» **TASK OBJECTIVE**
Take each line of the data that contains the string "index" and copy it.

» **DATASET CONTENT**
______________________________

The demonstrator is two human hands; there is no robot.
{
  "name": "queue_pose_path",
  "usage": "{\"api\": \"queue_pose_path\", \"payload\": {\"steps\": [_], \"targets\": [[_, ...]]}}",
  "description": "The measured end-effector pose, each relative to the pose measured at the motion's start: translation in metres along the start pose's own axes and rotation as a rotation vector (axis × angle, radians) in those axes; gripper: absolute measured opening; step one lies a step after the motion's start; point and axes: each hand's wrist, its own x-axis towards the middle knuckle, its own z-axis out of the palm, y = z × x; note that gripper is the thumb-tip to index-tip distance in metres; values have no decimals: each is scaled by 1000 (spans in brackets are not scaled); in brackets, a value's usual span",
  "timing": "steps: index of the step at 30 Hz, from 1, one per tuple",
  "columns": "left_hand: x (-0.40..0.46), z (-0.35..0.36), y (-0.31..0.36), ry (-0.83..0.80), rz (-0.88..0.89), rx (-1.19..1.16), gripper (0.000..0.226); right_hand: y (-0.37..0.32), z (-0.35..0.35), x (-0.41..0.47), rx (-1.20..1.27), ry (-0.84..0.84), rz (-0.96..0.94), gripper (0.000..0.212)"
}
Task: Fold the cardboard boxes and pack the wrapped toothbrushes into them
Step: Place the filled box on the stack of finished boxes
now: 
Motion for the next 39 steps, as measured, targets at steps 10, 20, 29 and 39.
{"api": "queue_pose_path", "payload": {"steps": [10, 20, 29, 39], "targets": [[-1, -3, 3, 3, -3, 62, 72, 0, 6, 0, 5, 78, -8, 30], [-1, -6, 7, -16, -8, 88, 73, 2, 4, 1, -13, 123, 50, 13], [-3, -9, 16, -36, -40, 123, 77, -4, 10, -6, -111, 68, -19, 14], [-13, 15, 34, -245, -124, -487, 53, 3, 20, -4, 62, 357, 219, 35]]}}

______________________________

» **ANSWER SECTION**
  "description": "The measured end-effector pose, each relative to the pose measured at the motion's start: translation in metres along the start pose's own axes and rotation as a rotation vector (axis × angle, radians) in those axes; gripper: absolute measured opening; step one lies a step after the motion's start; point and axes: each hand's wrist, its own x-axis towards the middle knuckle, its own z-axis out of the palm, y = z × x; note that gripper is the thumb-tip to index-tip distance in metres; values have no decimals: each is scaled by 1000 (spans in brackets are not scaled); in brackets, a value's usual span",
  "timing": "steps: index of the step at 30 Hz, from 1, one per tuple",

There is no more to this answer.